● Your instructions: Among the entries below, how many lines contain the string "rotation"? Reply with that number alone.

● Material provided:
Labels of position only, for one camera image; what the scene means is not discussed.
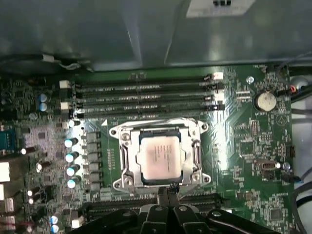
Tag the silver CPU chip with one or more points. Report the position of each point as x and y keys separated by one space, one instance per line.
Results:
x=161 y=158

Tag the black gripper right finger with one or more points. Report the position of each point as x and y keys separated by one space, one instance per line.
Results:
x=185 y=219

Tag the black RAM slot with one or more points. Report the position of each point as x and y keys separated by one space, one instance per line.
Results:
x=143 y=111
x=141 y=90
x=141 y=80
x=141 y=101
x=97 y=212
x=117 y=201

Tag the green motherboard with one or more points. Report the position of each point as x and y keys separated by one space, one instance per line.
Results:
x=234 y=136

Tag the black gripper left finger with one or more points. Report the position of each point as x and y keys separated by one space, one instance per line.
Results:
x=153 y=219

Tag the silver coin battery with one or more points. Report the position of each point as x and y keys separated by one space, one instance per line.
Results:
x=265 y=101

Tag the black PC case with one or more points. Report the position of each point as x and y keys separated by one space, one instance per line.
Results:
x=73 y=29

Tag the silver board screw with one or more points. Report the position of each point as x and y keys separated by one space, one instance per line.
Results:
x=249 y=79

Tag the white label sticker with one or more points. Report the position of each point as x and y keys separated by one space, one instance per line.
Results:
x=200 y=11

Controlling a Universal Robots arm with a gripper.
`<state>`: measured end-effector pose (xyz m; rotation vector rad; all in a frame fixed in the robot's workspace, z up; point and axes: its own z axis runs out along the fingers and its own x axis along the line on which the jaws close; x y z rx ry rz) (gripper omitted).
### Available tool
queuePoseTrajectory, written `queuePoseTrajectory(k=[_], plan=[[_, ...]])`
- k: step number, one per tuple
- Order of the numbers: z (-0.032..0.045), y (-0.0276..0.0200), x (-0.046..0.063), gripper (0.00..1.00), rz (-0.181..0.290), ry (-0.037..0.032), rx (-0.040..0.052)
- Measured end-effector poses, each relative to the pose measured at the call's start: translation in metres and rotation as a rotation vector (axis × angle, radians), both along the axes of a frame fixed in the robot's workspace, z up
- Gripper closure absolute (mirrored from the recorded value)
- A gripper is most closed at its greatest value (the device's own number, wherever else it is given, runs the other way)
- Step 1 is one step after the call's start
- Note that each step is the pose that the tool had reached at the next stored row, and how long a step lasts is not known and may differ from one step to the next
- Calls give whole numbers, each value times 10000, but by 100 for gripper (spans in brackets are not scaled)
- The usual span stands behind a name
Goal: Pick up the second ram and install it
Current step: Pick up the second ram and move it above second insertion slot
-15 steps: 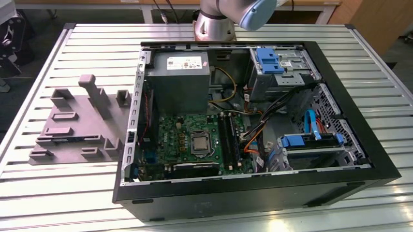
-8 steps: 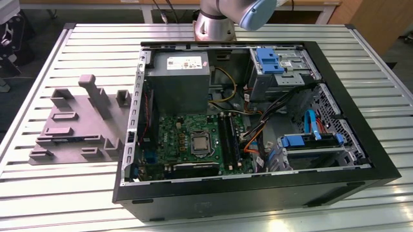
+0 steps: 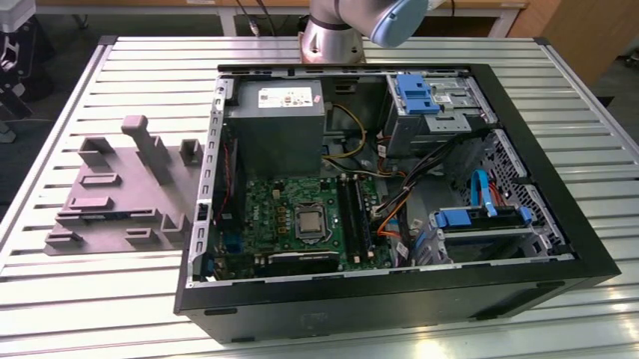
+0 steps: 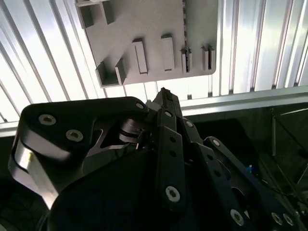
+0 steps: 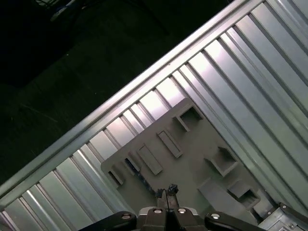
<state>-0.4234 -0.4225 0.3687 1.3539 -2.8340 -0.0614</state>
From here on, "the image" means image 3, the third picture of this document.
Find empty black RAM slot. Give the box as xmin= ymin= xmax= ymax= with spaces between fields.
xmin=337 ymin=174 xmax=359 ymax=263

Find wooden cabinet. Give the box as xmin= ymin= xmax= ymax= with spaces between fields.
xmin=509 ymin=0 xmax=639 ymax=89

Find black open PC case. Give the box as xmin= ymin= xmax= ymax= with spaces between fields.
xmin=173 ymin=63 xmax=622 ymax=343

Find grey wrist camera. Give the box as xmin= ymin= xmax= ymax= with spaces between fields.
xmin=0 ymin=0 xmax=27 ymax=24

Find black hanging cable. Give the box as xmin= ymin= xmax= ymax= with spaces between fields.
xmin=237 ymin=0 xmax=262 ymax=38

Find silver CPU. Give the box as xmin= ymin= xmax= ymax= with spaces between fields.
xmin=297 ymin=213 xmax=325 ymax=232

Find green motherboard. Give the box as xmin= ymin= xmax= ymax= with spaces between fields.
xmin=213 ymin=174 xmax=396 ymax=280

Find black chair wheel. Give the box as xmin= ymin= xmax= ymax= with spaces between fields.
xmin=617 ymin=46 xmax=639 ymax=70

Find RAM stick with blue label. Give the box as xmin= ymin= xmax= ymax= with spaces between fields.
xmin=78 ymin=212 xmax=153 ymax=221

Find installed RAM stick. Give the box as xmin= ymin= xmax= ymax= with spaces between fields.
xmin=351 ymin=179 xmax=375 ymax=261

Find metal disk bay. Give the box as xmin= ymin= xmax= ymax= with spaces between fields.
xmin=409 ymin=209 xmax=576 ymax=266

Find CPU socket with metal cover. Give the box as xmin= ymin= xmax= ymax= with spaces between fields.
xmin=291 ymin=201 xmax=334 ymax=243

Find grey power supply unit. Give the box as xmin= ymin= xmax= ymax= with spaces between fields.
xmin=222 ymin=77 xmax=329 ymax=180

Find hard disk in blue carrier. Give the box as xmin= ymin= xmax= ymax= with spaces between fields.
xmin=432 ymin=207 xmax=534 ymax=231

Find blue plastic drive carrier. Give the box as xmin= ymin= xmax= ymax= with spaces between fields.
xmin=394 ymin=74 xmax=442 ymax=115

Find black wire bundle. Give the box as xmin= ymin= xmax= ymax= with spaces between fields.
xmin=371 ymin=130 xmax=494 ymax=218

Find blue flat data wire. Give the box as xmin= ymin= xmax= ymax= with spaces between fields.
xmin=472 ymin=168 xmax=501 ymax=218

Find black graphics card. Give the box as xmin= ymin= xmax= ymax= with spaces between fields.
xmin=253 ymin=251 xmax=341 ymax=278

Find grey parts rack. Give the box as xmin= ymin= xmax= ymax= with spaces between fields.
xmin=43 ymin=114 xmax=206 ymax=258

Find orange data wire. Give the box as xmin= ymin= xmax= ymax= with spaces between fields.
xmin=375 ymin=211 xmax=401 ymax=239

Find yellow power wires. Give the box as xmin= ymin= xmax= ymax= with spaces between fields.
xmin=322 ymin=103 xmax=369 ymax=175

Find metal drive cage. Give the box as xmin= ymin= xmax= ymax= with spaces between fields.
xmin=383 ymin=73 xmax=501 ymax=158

● Response area: 2